Zenkers diverticulum

  • Zenker's diverticulum, also pharyngoesophageal diverticulum, also pharyngeal pouch, also hypopharyngeal diverticulum, is a diverticulum of the mucosa of the pharynx, just above the cricopharyngeal muscle (i.e. above the upper sphincter of the esophagus).
  • It is a pulsion diverticulum i.e caused by an increased intraluminal pressure in the esophagus (secondary to abnormal motility of esophagus) which push the mucosa and submucosa through the muscular defect.
  • Zenker diverticulum originates from the posterior wall of the esophagus in a triangular area of weakness, limited inferiorly by the cricopharyngeus muscle and superiorly by the inferior constrictor muscles (ie, the Killian triangle).

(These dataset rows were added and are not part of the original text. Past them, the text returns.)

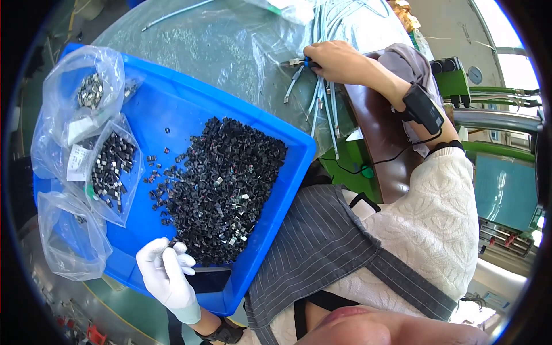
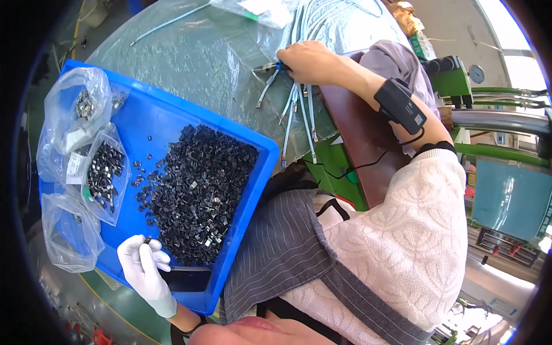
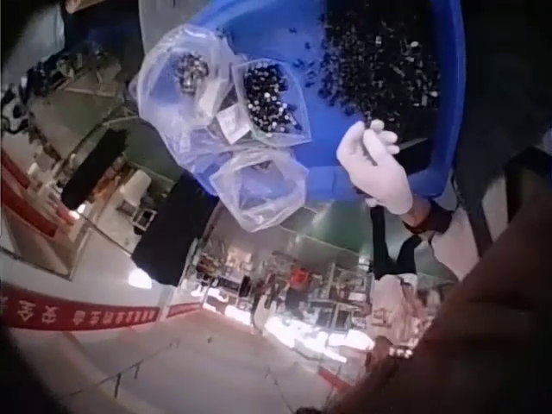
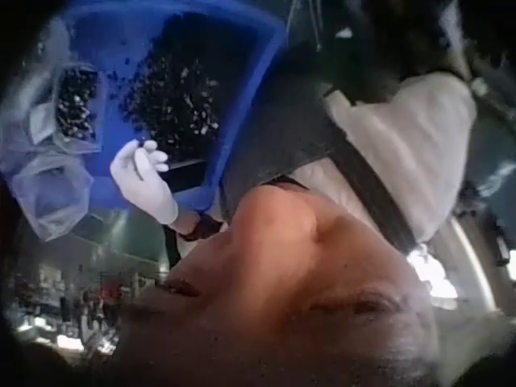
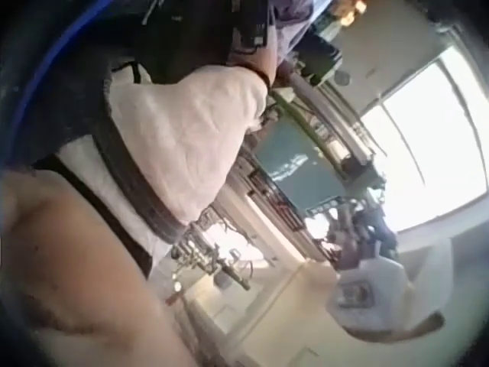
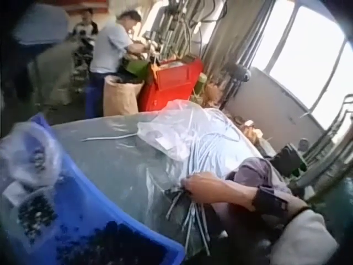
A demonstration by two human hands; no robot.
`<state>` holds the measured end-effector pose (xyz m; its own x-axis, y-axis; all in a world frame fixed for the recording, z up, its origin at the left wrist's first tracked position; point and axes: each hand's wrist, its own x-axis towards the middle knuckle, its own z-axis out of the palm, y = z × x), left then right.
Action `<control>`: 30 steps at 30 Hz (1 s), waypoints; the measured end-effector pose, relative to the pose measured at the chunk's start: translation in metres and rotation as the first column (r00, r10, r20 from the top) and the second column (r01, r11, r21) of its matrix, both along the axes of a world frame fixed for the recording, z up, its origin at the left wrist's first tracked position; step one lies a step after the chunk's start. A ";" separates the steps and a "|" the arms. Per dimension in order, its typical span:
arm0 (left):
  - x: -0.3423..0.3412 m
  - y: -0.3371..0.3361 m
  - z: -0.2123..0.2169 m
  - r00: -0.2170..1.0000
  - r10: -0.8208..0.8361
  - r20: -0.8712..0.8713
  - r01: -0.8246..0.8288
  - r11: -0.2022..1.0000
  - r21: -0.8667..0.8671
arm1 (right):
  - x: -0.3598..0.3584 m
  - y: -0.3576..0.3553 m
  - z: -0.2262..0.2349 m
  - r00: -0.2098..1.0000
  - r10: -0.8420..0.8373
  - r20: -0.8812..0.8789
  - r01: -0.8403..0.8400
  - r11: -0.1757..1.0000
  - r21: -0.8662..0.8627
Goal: The person picks up small components from a blue tray, trims them using shears, and places them back. After repeating this, the person moves a bundle of cables to the side and continues trimming components.
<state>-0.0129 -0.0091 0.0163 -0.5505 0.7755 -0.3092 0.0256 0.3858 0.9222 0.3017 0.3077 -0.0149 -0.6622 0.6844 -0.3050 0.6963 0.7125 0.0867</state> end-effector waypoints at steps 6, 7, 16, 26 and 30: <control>-0.001 -0.004 -0.003 1.000 -0.008 -0.002 0.008 1.000 0.010 | -0.051 -0.045 0.054 0.914 0.014 -0.406 -0.062 0.993 -0.105; -0.001 -0.005 -0.003 1.000 -0.007 -0.009 0.007 1.000 0.012 | -0.066 -0.059 0.057 0.851 0.038 -0.524 -0.172 0.963 -0.209; -0.007 0.000 -0.005 1.000 -0.004 0.018 0.003 0.999 0.044 | -0.037 -0.026 0.052 0.829 -0.147 -0.539 0.210 0.976 0.056; -0.018 -0.003 -0.008 0.999 0.040 0.001 -0.039 0.981 0.192 | 0.009 0.079 -0.015 0.824 -0.507 -0.254 0.310 0.778 -0.547; -0.024 -0.007 -0.010 0.994 0.105 -0.003 -0.100 0.953 0.285 | -0.031 0.068 0.030 0.835 -0.495 -0.242 0.403 0.848 -0.345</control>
<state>-0.0372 -0.0158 0.0067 -0.6349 0.7691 -0.0735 0.0175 0.1094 0.9938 0.2711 0.3754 0.0155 -0.3917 0.8497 -0.3529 0.9007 0.2759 -0.3356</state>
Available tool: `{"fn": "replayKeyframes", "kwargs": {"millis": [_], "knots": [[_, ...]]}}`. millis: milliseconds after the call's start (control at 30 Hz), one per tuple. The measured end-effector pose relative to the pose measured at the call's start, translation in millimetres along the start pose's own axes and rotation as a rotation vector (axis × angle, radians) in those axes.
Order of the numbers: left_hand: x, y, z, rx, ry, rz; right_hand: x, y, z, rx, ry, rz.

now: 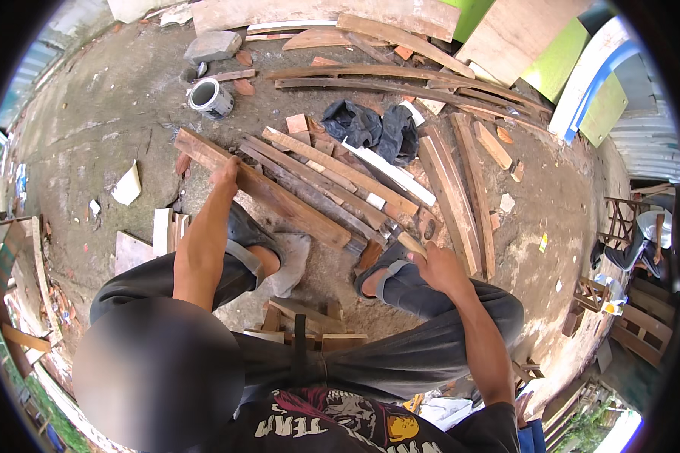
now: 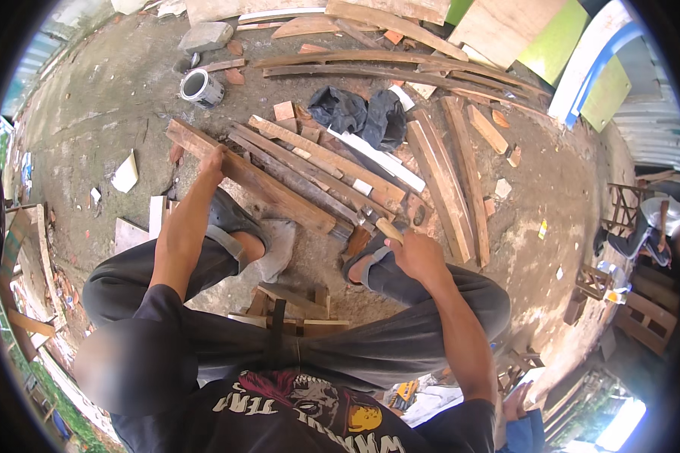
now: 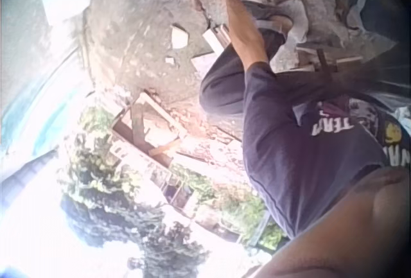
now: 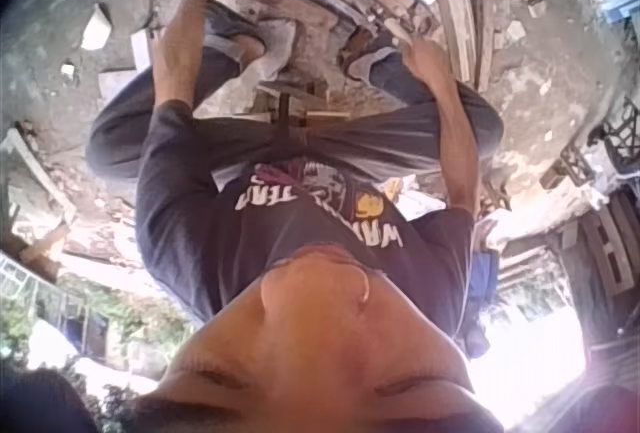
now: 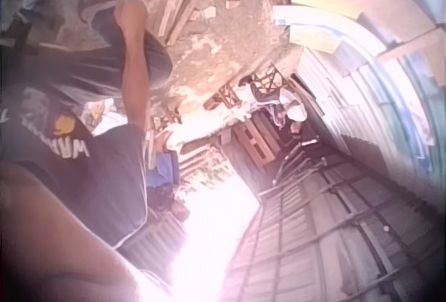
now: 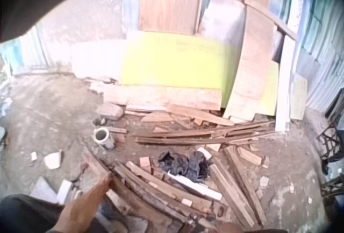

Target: The person sits on the ground and uses a hammer to repeatedly strike a piece of wood, breaking it into smaller pieces. The person handles the wood and hammer throughout the process.

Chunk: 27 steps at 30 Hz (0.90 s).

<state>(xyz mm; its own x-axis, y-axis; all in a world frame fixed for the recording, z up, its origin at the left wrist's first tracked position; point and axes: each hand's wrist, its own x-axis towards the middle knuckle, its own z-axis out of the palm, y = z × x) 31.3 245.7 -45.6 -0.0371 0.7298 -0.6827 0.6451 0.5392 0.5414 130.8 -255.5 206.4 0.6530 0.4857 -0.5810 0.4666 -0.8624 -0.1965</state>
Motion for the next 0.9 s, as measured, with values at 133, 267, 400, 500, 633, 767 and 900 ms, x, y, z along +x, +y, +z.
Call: {"fn": "replayKeyframes", "kwargs": {"millis": [133, 267, 400, 500, 633, 767, 900], "knots": [[-36, 15, -9, -0.04, 0.146, 0.233, -1, -15, -12, -0.051, 0.018, -0.038], [-85, 42, -24, -0.163, 0.243, 0.622, 0, -35, -29, -0.075, 0.059, -0.101], [-137, 103, -69, -0.192, 0.332, 0.814, 5, -69, -50, -0.071, 0.134, -0.185], [-177, 138, -106, -0.22, 0.34, 0.906, 0, -90, -63, -0.057, 0.158, -0.189], [-210, 152, -152, -0.264, 0.371, 1.025, -28, -110, -78, -0.081, 0.186, -0.173], [-211, 137, -185, -0.386, 0.387, 1.099, -80, -135, -106, -0.126, 0.204, -0.197], [-213, 120, -194, -0.417, 0.424, 1.182, -105, -149, -115, -0.086, 0.226, -0.202]]}}
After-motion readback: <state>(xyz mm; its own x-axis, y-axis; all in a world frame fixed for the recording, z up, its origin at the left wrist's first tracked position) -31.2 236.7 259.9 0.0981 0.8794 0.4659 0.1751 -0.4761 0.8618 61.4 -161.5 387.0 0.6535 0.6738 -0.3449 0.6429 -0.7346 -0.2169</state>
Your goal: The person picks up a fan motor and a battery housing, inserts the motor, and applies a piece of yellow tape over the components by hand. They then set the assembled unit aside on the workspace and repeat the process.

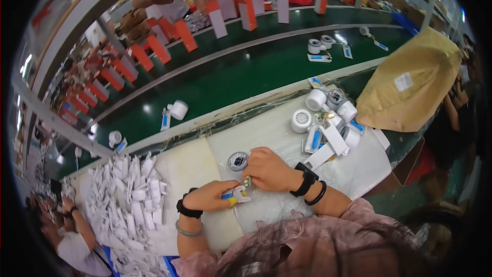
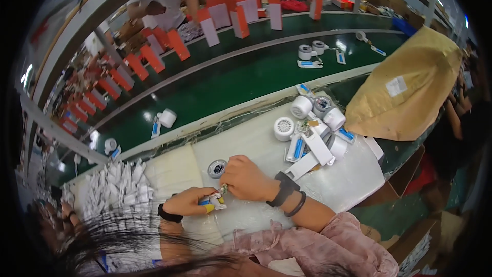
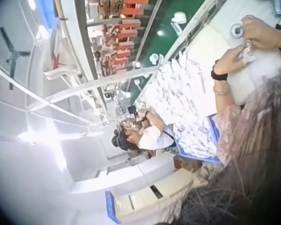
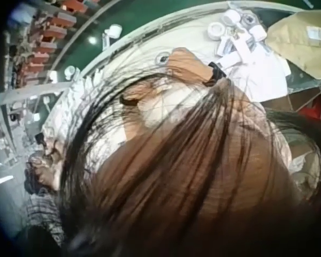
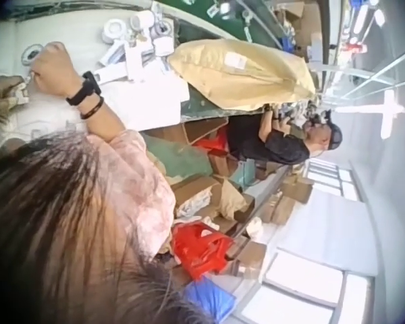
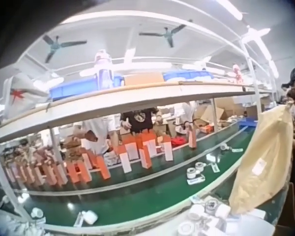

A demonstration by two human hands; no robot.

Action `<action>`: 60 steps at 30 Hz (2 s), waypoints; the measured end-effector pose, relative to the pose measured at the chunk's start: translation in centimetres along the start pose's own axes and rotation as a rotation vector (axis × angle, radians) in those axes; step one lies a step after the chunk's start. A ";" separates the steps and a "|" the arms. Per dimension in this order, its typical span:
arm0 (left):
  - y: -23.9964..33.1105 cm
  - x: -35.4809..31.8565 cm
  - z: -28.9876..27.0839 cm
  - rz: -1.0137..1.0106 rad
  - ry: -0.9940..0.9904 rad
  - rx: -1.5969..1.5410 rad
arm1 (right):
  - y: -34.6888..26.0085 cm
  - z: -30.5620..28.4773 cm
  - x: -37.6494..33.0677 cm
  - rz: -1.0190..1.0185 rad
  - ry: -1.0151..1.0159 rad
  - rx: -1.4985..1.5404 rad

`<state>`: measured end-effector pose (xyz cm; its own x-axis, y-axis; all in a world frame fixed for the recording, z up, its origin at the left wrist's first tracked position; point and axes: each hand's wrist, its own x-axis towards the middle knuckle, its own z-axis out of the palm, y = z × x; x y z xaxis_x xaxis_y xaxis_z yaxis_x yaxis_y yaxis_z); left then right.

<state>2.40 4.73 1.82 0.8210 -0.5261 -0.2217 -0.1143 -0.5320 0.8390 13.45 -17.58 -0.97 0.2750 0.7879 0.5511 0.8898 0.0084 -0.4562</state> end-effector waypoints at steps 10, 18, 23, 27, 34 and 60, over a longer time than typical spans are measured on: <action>2.2 -0.4 3.6 -0.243 0.404 0.660 | -1.3 -1.4 1.8 -0.157 0.066 -0.164; 1.8 0.4 2.3 -0.248 0.886 0.453 | -3.3 -0.6 1.8 0.020 -0.228 0.009; 1.3 1.3 2.7 -0.124 0.946 0.212 | -2.7 -0.8 1.5 0.057 -0.133 0.271; 1.4 1.5 3.2 -0.081 0.917 0.061 | -2.5 -1.0 1.5 0.049 -0.029 0.192; 1.7 1.5 2.5 -0.065 0.772 -0.375 | -2.2 -0.7 1.0 0.155 0.205 -0.094; 0.2 1.8 2.2 -0.056 0.662 -0.840 | -1.6 0.3 1.6 0.122 0.247 0.023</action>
<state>2.64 2.20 0.53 0.9821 0.0841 -0.1688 0.1475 0.2157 0.9653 12.34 -16.10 0.43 0.4623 0.6098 0.6437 0.8371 -0.0608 -0.5437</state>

  • As the diverticulum enlarges, it tends to deviate from the midline, mostly to the left
  • It is a pseudo diverticulum (not involving all layers of the esophageal wall).
  • Seen in 50years old
  • While it may be asymptomatic, Zenker diverticulum can present with the following symptoms:
  1. Dysphagia (difficulty swallowing), and sense of a lump in the throat
  2. Food might get trapped in the outpouching, leading to:
  3. Regurgitation, reappearance of ingested food in the mouth
  4. Cough, due to food regurgitated into the airway
  5. Halitosis, smelly breath, as stagnant food is digested by microorganisms
  6. Infection
  • It rarely, if ever, causes any pain.
  • Cervical webs are seen associated in 50% of patients with this condition.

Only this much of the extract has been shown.